Gold futures rebounded to settle significantly higher Friday, as the European Union agreed to take urgent measures to help stabilize the Spanish and Italian bond markets and the ailing eurozone banking sector. The euro climbed to its highest since October, with the dollar dropping against most major currencies. For the week, gold prices gained 2 percent.
Gold for August delivery, the most actively traded contract, jumped $53.80 or 3.5 percent to close at $1,604.20 an ounce Friday on the Comex division of the New York Mercantile Exchange.
Gold traded at an intraday high of $1,605.00 an ounce and a low of $1,551.30 an ounce.
For the March-June period, gold prices slipped as much as 4 percent.

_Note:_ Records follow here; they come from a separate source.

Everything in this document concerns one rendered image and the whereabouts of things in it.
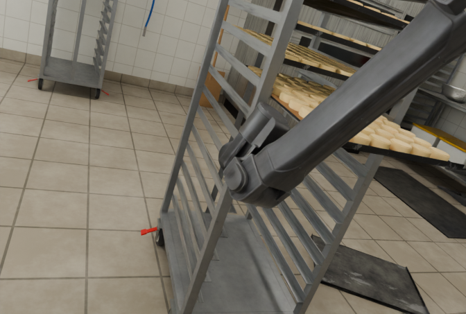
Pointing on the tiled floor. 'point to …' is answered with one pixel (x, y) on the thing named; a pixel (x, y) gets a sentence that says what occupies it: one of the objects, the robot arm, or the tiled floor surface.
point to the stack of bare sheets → (372, 279)
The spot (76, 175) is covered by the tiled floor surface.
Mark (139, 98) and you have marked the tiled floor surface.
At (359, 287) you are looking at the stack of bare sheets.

Yesterday, gold ended at a one month low on investor skepticism on the outcome of the ongoing European Union summit meeting, a strengthening dollar and a significant decline is U.S. equity markets.

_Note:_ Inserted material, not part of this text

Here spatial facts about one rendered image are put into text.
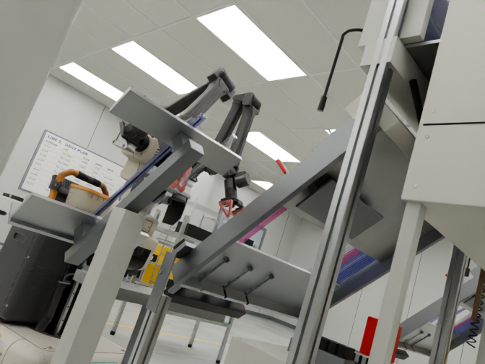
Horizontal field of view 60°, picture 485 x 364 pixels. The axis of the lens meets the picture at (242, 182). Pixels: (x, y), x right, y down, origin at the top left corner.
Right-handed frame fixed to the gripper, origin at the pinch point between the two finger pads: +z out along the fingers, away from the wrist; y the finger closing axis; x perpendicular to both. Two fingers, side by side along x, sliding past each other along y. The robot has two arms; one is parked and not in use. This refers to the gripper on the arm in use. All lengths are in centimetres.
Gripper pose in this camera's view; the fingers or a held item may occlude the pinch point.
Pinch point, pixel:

The dollar index, which tracks the U.S. unit against six major currencies, was trading at 81.651 on Friday, down from 82.793 in North American trade late Thursday. The dollar scaled a high of 82.83 intraday and a low of 82.24.
The euro traded significantly higher against the dollar at $1.2655 on Friday, as compared to $1.2429 late Thursday in North America. The euro scaled a high of $1.2692 intraday and a low of 1.2435.

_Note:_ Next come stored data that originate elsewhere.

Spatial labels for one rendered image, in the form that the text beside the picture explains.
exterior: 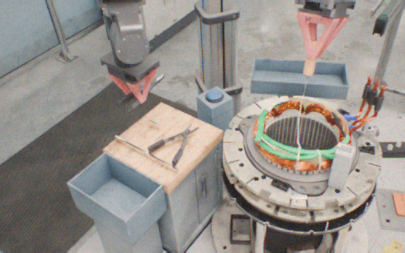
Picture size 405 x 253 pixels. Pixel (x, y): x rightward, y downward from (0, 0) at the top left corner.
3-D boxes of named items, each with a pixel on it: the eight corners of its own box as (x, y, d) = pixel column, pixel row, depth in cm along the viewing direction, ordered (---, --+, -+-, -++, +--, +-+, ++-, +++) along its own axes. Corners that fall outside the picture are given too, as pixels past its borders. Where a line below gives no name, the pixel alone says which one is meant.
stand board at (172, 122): (168, 194, 85) (167, 186, 83) (104, 156, 94) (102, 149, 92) (223, 138, 97) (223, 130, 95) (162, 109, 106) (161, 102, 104)
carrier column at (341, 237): (338, 260, 99) (354, 206, 85) (327, 255, 100) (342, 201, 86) (341, 252, 100) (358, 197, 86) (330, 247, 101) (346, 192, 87)
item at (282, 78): (329, 138, 132) (346, 62, 113) (331, 163, 124) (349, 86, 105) (250, 131, 136) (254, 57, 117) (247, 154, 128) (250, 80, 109)
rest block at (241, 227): (249, 222, 106) (249, 217, 104) (249, 241, 102) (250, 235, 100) (232, 221, 106) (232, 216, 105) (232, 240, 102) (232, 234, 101)
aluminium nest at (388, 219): (419, 233, 106) (422, 227, 104) (380, 229, 107) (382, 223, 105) (409, 195, 114) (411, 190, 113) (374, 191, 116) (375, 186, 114)
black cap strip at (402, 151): (427, 158, 124) (430, 152, 123) (375, 158, 125) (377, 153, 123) (422, 146, 128) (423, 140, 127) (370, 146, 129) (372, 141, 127)
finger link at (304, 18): (341, 60, 74) (354, 5, 70) (324, 64, 68) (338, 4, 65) (306, 52, 77) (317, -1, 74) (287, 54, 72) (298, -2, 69)

In economic news, the U.S. Commerce Department said personal income increased by $25.4 billion or 0.2 percent for May, with disposable incomes increasing by the same 0.2 percent margin. Most economists expected personal incomes to rise slightly faster, at 0.3 percent.
The Chicago-area business activity saw a modest acceleration in the pace of growth in the month of June, a report by the Institute for Supply Management - Chicago showed Friday. Nevertheless, the index of activity crept up by less what economists had expected.
The Chicago business barometer inched up to 52.9 in June from 52.7 in May, with a reading above 50 indicating an increase in activity. Economists expected the index to climb to a reading of 53.1.
Elsewhere, the eurozone annual inflation remained unchanged at 2.4 percent in June, flash estimate released by Eurostat showed. Though the rate remained comfortably above the central bank's target, the European Central Bank feels that there is no inflation risk at present in the euro area. The June inflation rate was the lowest since February 2011 and was in line with economists' expectations.
Meanwhile, German retail sales fell unexpectedly in May for the second month in a row. Sales were down by real 0.3 percent month-on-month in May, marking a second consecutive monthly fall, the latest figures from the Federal Statistical Office showed. The outcome was in contrast to expectations for an increase of 0.2 percent and follows a 0.2 percent drop in April.